Comment by Dave Milovich | December 5, 2007 | Reply
No, it’s worth emphasizing: the definitions of multiplication and reciprocals only apply to positive cuts. With more work you can manage to define it for all numbers, but it gets to be a huge pain, and what I’ve defined is enough to specify the field structure.

Comment by John Armstrong | December 5, 2007 | Reply
A nitpicky comment: you want to define your ordered set to be Dedekind complete if every non-empty set $S$ which possesses an upper bound possesses a least upper bound. (If $S$ is the set of reals, then every real is vacuously an upper bound of the empty set, etc.).

Comment by Todd Trimble | December 5, 2007 | Reply
Ah, you’re right, Todd. I’ll tweak that.

Comment by John Armstrong | December 5, 2007 | Reply
[…] used Dedekind cuts to “complete” the order on the rational numbers — to make sure that every […]

Pingback by Cuts and Sequences are Equivalent « The Unapologetic Mathematician | December 7, 2007 | Reply
According to John Conway (see On Numbers And Games), constructing the reals via Dedekind cuts is enough of a pain — what with all the special cases for multiplication — that it’s worth considering taking the construction as far as the rationals in the traditional way, and then building the reals as a subset of the surreals.

Comment by Blake Stacey | December 7, 2007 | Reply
Mark Chu-Carroll discussed this back in April, FWIW.

Comment by Blake Stacey | December 7, 2007 | Reply
Blake, I do like the surreals, but ultimately they always feel more like a curiosity or a nonstandard model than they do a useful construction. To be honest, I wouldn’t talk about cuts at all if it weren’t just so much easier to show the Dedekind-completeness of the reals with them than with Cauchy sequences.

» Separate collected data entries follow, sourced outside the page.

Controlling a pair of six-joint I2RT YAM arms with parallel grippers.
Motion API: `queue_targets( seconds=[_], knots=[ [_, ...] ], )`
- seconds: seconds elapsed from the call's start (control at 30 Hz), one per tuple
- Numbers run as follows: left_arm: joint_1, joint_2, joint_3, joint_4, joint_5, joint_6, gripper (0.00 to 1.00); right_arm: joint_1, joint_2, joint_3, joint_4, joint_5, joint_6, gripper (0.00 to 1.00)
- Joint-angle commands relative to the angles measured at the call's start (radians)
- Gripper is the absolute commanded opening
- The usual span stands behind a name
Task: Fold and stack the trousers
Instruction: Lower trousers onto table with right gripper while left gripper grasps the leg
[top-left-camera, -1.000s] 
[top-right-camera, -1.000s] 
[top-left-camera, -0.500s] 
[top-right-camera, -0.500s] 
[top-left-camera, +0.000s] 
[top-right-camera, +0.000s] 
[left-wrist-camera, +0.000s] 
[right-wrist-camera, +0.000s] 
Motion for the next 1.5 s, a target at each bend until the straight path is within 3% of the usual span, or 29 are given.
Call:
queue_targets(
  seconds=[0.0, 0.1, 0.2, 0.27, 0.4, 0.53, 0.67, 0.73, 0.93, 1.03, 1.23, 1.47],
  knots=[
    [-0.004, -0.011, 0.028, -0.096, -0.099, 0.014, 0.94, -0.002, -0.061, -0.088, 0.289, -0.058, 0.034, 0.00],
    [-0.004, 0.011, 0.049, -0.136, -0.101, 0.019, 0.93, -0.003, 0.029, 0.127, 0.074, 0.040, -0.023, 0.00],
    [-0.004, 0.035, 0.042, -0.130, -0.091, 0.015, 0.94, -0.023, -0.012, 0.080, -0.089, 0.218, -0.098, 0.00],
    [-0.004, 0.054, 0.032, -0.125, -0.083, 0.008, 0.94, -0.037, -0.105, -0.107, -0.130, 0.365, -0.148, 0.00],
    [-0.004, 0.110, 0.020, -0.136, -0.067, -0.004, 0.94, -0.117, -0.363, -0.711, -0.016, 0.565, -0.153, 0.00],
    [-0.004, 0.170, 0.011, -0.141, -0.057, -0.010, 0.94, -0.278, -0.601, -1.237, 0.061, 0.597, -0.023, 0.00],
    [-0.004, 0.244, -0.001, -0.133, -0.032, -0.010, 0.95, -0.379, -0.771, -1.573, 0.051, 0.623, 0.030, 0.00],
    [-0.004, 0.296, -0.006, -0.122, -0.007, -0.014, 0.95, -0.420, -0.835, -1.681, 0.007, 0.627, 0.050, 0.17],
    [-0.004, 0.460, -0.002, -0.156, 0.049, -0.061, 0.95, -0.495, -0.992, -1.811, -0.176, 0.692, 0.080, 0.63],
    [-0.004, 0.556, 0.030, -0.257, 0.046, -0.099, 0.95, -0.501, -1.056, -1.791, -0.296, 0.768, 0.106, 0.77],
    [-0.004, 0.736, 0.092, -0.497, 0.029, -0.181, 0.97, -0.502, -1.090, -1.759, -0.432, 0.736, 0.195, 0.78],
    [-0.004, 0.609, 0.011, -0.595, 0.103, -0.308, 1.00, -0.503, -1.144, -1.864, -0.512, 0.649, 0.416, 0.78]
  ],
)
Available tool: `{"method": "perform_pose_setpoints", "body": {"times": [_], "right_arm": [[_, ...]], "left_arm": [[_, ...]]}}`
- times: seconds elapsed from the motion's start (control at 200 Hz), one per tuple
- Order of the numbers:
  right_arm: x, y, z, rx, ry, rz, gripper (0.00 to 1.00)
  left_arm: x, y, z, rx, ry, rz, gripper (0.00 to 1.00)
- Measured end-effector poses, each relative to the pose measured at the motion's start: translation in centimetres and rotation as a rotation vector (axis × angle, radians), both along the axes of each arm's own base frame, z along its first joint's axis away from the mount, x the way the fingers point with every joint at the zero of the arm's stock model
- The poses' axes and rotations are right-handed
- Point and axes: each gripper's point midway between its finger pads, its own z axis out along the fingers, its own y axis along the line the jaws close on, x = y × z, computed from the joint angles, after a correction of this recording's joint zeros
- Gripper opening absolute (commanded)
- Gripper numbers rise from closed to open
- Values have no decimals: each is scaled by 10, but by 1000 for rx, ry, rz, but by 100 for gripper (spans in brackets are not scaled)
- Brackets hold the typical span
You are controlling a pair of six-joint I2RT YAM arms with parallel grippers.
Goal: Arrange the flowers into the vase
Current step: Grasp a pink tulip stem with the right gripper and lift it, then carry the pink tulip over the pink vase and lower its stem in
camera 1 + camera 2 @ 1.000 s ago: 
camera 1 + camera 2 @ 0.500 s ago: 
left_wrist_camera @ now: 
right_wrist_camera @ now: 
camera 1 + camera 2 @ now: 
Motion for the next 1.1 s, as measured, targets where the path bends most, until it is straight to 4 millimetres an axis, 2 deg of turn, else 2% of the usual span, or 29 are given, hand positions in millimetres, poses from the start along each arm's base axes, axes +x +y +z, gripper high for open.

Comment by John Armstrong | December 7, 2007 | Reply
[…] Whether we use Dedekind cuts or Cauchy sequences to construct the ordered field of real numbers (and it doesn’t matter […]

Pingback by Archimedean Fields « The Unapologetic Mathematician | December 7, 2007 | Reply
And what would life be like without curiosities? 😉

Still, your point is taken (I just have a tendency to note these things “for the record”).

Comment by Blake Stacey | December 7, 2007 | Reply
Asking for all upper-bounded sets to have a sup seems basically the same as asking for Cauchy-completeness.

Comment by isomorphismes | January 10, 2015 | Reply
They’re similar, but distinct. Upper-bounded sets are not necessarily sequences, which are key to the idea of Cauchy completeness. Cauchy sequences, on the other hand, are not required to increase to their limit.

But this similarity does point the way towards showing that the two completions of the real numbers are equivalent. The explicit isomorphism is in the next post.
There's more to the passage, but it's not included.